Desde então, a ideia de “investigar aos investigadores” se tornou uma palavra de ordem repetida nos comícios do presidente. A investigação oficial da trama russa terminou em abril com o relatório de 484 páginas no qual o promotor especial Robert Mueller confirmava uma enorme operação de ingerência eleitoral orquestrada por Moscou, mas não encontrava provas de conspiração por parte de Trump e sua equipe, e não se dispunha a avaliar se o presidente havia cometido obstrução da Justiça durante o processo.

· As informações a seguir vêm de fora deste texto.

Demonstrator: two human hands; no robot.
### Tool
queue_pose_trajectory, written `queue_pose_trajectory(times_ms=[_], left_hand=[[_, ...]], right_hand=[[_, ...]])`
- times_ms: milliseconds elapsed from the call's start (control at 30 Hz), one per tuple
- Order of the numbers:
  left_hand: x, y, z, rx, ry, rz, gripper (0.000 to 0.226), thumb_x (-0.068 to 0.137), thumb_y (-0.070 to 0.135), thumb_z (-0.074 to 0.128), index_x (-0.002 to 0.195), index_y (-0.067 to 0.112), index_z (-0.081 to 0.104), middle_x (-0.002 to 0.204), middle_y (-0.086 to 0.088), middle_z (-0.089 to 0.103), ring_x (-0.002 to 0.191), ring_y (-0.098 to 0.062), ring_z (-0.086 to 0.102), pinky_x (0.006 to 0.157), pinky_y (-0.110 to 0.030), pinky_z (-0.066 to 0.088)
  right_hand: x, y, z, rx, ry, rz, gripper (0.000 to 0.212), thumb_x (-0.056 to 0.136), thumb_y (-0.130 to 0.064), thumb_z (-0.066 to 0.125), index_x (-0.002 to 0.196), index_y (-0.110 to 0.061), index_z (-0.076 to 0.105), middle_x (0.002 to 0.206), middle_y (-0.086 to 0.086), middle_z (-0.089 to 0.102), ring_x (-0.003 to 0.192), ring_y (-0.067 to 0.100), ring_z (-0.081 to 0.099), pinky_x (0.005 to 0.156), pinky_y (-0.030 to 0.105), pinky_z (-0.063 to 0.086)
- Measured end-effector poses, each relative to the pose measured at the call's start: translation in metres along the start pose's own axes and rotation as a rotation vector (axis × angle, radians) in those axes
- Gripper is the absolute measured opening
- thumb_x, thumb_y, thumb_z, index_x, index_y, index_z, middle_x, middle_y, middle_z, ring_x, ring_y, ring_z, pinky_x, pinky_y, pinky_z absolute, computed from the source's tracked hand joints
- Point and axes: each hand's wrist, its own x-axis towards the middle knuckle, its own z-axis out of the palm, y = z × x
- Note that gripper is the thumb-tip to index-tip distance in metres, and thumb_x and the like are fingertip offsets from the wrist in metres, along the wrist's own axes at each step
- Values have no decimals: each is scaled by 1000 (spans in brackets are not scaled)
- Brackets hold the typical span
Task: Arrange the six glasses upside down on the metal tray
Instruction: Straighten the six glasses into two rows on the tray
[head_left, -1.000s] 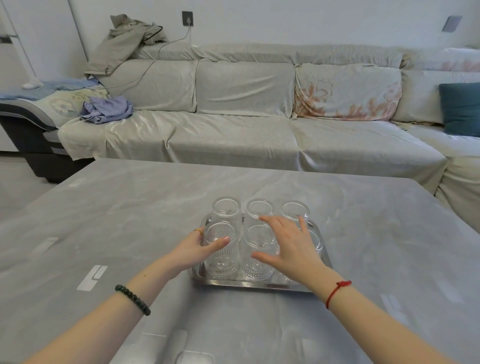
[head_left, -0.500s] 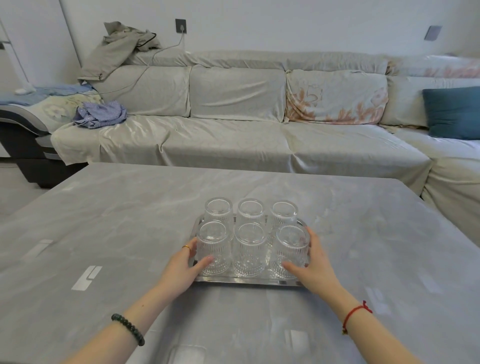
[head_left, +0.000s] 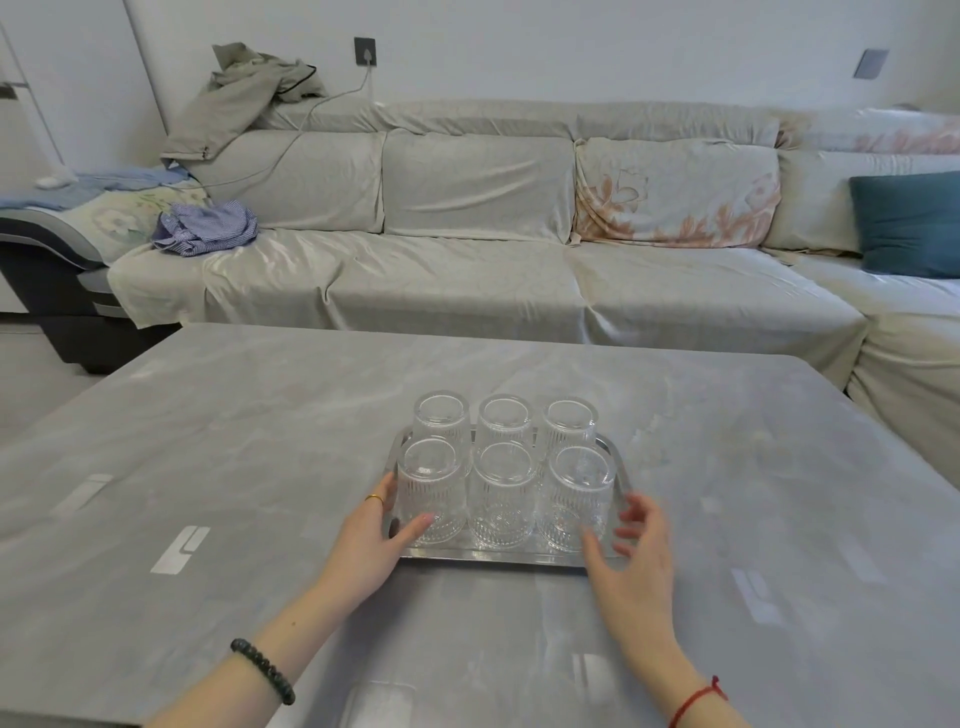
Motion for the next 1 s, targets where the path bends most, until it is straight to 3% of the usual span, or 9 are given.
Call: queue_pose_trajectory(times_ms=[100, 167, 267, 367, 433, 500, 567, 767, 1000], left_hand=[[-5, -4, 4, 15, -25, -24, 67, 79, 33, 66, 137, 22, 34, 122, 14, 57, 106, -7, 58, 84, -12, 42], [-7, -5, 6, 4, -65, -30, 66, 80, 32, 66, 137, 24, 33, 119, 13, 60, 100, -7, 61, 74, -5, 40], [-7, -4, 6, -19, -88, -23, 66, 80, 31, 65, 137, 24, 32, 120, 10, 63, 106, -20, 59, 76, -15, 43], [-9, -4, 5, 18, -73, -17, 69, 79, 32, 66, 137, 27, 30, 94, 27, 60, 68, -5, 58, 65, -7, 41], [-12, -6, 2, 79, -69, -26, 80, 77, 35, 67, 142, 23, 22, 87, 16, 59, 60, 3, 50, 65, -3, 40], [-15, -12, -3, 137, -53, 0, 85, 76, 39, 67, 143, 17, 20, 123, 5, 56, 99, 7, 53, 89, 0, 34], [-18, -19, -8, 192, -40, 27, 85, 75, 42, 68, 142, 15, 22, 146, 3, 35, 134, -12, 35, 113, -24, 24], [-28, -36, -9, 408, -114, 17, 92, 78, 55, 56, 145, 13, 9, 154, -1, 22, 141, -13, 19, 117, -33, 6], [-37, -38, -1, 591, -26, -21, 82, 84, 60, 35, 145, 15, 2, 156, -1, 18, 143, -14, 11, 118, -36, 5]], right_hand=[[-25, -4, 15, 53, -207, -56, 48, 72, 6, 63, 88, -38, 53, 81, -7, 62, 77, 5, 60, 71, 7, 45], [-30, -9, 26, 35, -373, -76, 46, 75, 5, 59, 92, -37, 54, 86, -10, 65, 86, -1, 60, 77, 6, 44], [-22, -15, 36, 37, -479, -74, 38, 79, 2, 56, 99, -31, 53, 100, -8, 62, 97, -1, 57, 79, 2, 41], [-16, -16, 34, 37, -482, -66, 37, 79, 0, 57, 98, -31, 53, 99, -9, 62, 97, -2, 57, 75, 2, 42], [-12, -16, 24, 40, -397, -99, 39, 78, 2, 59, 89, -36, 57, 90, -12, 65, 87, -3, 60, 73, 5, 45], [-4, -10, 5, 18, -222, -157, 44, 76, 4, 61, 83, -39, 57, 83, -12, 65, 80, 2, 61, 72, 11, 47], [6, 2, -16, -51, -66, -168, 41, 75, 4, 62, 89, -35, 56, 88, -9, 63, 84, 7, 59, 75, 18, 45], [10, 50, -46, -509, -225, 49, 56, 88, -33, 51, 136, -14, 30, 140, 7, 43, 132, 24, 35, 113, 41, 22], [5, 56, -41, -754, -342, 10, 58, 93, -46, 25, 142, -18, 14, 153, -1, 23, 142, 17, 12, 117, 41, 5]])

Embora o relatório não mencione expressamente a Austrália, a investigação de Mueller confirmou que esse país desempenhou um papel central nas origens da investigação do FBI sobre a trama russa. O australiano é o “Governo estrangeiro” que, segundo o relatório, permitiu ao FBI “abrir uma investigação sobre se indivíduos associados à campanha de Trump estavam se coordenando com o Governo russo em suas atividades de ingerência”.

Foram autoridades australianas que, depois de um encontro em Londres em maio de 2016 com George Papadopoullos, assessor de campanha de Trump, contaram à polícia federal dos EUA que o Governo russo teria abordado a campanha do hoje presidente para divulgar uma informação prejudicial à então candidata democrata, Hillary Clinton. Por isso, de alguma maneira, o que o presidente teria pedido ao primeiro-ministro australiano no telefonema denunciado pelo Times é que investigasse o seu próprio Governo.